C’est un honneur parce que je me vois encore avec mes défauts. Je ne veux pas seulement inspirer, mais aussi montrer que ce métier représente beaucoup de travail. Il faut du courage pour faire et défaire en studio. Il faut aimer ça.
À quel moment vous êtes-vous dit que vous aimiez ça ?
Je ne m’en souviens pas exactement. Je ne savais même pas que cela pouvait être un métier. J’étais uniquement dans la joie de danser. Mes parents m’ont soutenue, ils ont écouté toutes les personnes que j’ai rencontrées, les professeurs qui affirmaient que j’avais des qualités pour persévérer dans cette voie. Mais ils m’ont toujours dit que personne ne m’obligeait à rien. En revanche, si je m’engageais, il fallait tout donner pour y arriver.
Et le risque de blessure, vous y pensez ?

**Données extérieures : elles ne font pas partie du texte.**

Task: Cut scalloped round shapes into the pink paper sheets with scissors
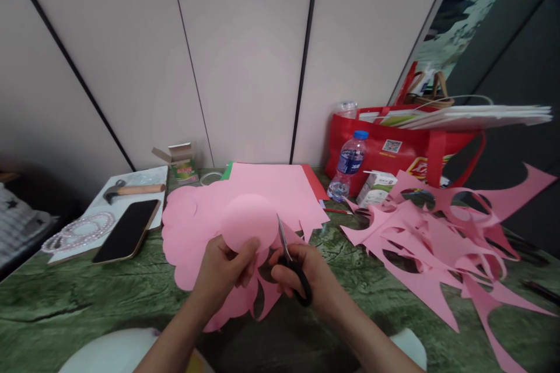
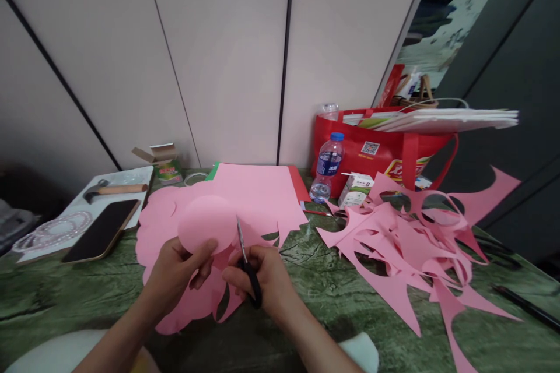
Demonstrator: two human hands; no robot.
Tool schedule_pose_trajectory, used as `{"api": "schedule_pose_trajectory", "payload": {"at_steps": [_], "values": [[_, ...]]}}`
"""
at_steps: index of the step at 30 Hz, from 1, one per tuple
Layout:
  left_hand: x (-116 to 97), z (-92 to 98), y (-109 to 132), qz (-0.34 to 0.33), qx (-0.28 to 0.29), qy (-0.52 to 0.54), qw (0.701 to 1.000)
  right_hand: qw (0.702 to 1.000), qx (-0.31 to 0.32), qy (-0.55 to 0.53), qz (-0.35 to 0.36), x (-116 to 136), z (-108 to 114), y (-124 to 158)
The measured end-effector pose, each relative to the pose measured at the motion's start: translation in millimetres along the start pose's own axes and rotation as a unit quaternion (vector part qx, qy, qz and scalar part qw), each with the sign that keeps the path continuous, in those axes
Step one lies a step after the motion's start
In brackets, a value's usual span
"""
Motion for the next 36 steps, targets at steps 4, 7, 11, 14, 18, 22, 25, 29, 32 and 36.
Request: {"api": "schedule_pose_trajectory", "payload": {"at_steps": [4,7,11,14,18,22,25,29,32,36], "values": [[-1.9,0.3,0.2,0.005,0.002,-0.001,1.000,1.000,-0.014,-0.007,-0.002,2.7,0.3,0.3],[-2.0,-1.0,0.7,0.013,0.010,-0.006,1.000,1.000,-0.026,0.002,0.000,3.1,2.3,-1.4],[-1.3,-0.4,0.6,0.012,0.005,-0.011,1.000,0.999,-0.031,0.007,0.005,3.0,3.6,-3.3],[-0.6,1.4,-0.4,0.011,-0.006,-0.009,1.000,0.999,-0.038,0.003,0.005,4.2,2.8,-2.9],[-1.0,3.5,-1.6,0.002,-0.008,-0.011,1.000,0.999,-0.046,0.007,0.004,4.4,1.9,-2.8],[0.1,14.0,-4.8,-0.004,-0.066,-0.004,0.998,0.989,-0.137,0.041,0.042,5.3,20.6,-6.2],[6.6,27.7,-8.0,0.009,-0.165,0.074,0.983,0.953,-0.206,0.164,0.149,19.7,36.2,-3.7],[11.9,38.2,-12.6,-0.003,-0.220,0.109,0.969,0.894,-0.152,0.369,0.202,30.6,26.6,1.4],[12.8,43.7,-13.2,-0.021,-0.245,0.128,0.961,0.833,-0.053,0.523,0.173,22.0,4.9,2.9],[13.0,47.0,-13.6,-0.039,-0.258,0.141,0.955,0.768,-0.005,0.630,0.114,3.7,-6.7,-2.8]]}}
Point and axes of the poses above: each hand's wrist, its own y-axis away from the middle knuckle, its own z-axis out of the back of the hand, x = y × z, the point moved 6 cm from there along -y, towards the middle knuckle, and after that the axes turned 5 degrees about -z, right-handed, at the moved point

J’ai de la chance. Même si ça m’a toujours fait peur. Mai j’ai un bon métabolisme et je récupère bien. Il y a une chose que personne ne sait parce que je n’en ai pas parlé sur les réseaux, mais quand je suis montée Première danseuse, j’ai géré un gros problème au genou. Le médecin voulait que je m’arrête. Mais je tenais absolument à passer le concours. Je me sentais prête et quelques mois plus tard sur Don Quichotte, mon ménisque a lâché. J’ai été opérée et il se trouvait que c’était au moment des annulations liées au Covid, donc j’ai pu prendre ce temps pour récupérer. Je me suis reposée et j’ai pu reprendre.
Comment vous ressourcez-vous quand vous ne dansez pas ?

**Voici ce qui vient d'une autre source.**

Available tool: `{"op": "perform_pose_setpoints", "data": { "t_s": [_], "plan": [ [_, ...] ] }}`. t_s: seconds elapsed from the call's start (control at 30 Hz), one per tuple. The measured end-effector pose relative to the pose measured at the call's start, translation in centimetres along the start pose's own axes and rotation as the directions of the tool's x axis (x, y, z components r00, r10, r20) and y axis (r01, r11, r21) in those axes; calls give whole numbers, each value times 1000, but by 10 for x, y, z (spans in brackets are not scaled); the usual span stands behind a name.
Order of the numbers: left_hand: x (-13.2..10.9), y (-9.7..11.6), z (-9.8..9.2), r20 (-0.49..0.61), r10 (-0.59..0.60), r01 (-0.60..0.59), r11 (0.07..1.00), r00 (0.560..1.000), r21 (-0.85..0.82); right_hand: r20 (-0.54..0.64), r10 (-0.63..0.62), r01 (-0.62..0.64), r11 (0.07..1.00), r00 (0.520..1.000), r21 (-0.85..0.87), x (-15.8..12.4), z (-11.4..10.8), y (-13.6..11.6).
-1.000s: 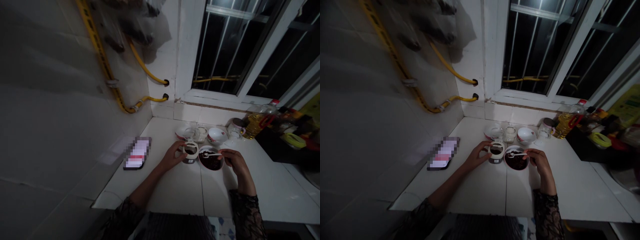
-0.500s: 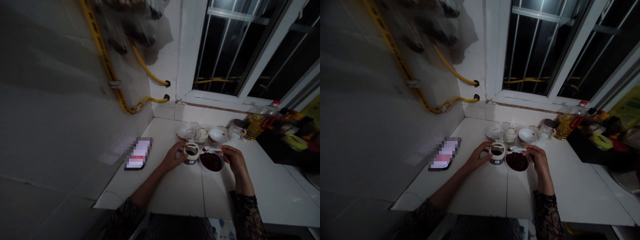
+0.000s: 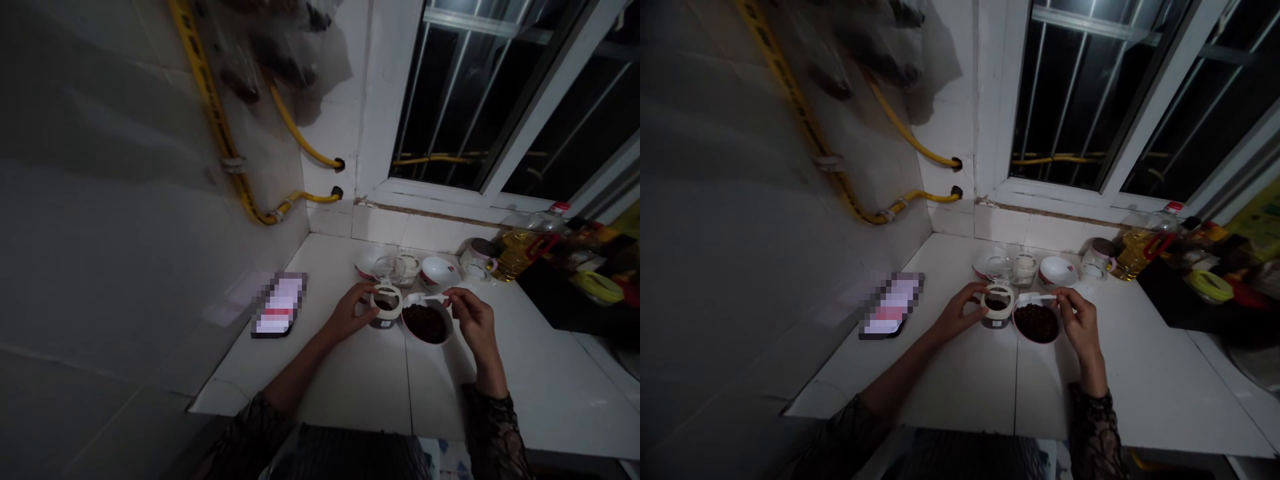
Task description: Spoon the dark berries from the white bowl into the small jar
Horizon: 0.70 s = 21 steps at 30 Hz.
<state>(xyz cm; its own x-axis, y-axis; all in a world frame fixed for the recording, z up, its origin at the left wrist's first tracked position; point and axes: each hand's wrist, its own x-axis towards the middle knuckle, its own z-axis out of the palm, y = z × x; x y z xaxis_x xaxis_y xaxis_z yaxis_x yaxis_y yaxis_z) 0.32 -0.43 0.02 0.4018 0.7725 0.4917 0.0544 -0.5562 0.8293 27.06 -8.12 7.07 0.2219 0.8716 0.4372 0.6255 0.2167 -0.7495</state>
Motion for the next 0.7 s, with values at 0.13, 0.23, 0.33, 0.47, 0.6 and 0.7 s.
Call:
{"op": "perform_pose_setpoints", "data": {
  "t_s": [0.13,0.23,0.33,0.47,0.6,0.7],
  "plan": [
    [0,0,0,1,0,0,1000,1000,-15,79,14,0,985,997,-171,5,-8,16],
    [0,1,-1,1,-14,14,1000,1000,-20,155,27,17,960,988,-278,4,2,17],
    [0,2,-1,-3,-20,19,999,1000,-25,232,45,3,980,972,-201,3,13,12],
    [0,1,-1,-8,-14,14,1000,1000,-25,275,97,-81,994,957,-68,3,12,8],
    [0,-1,-1,-8,-3,3,1000,1000,-19,307,145,-152,988,941,-1,4,7,8],
    [0,-1,-1,1,-11,11,1000,1000,-21,309,207,-219,976,928,4,5,8,9]
  ]
}}
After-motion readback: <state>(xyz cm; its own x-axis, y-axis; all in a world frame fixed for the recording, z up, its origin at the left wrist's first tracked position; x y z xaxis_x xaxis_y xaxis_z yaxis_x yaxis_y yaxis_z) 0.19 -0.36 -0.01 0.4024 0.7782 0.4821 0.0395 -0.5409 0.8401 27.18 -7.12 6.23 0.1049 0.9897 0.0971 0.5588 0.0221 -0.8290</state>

La danse c’est quand même toute ma vie. Je m’étais toujours dit, c’est un métier qui commence tôt, qui finit tôt, il faut tout mettre en œuvre pour aller le plus haut possible. Je pense qu’à un moment, chacun atteint ses limites, mais j’ai envie de continuer de pousser le plus loin possible. C’est une nouvelle vie qui s’ouvre pour moi en tant que Danseuse Étoile. Un autre aménagement du temps qui va me permettre de choisir mes rôles mais aussi de me consacrer à ma famille, à mes amis, et peut-être à des projets personnels. Finalement à prendre davantage un peu plus soin de moi.
Roxane Stojanov danse cette saison le rôle de Olga dans Onéguine de John Cranko les 10, 14 et 17 février, puis dans Appartement de Mats Ek et dans Sylvia de Manuel Legris.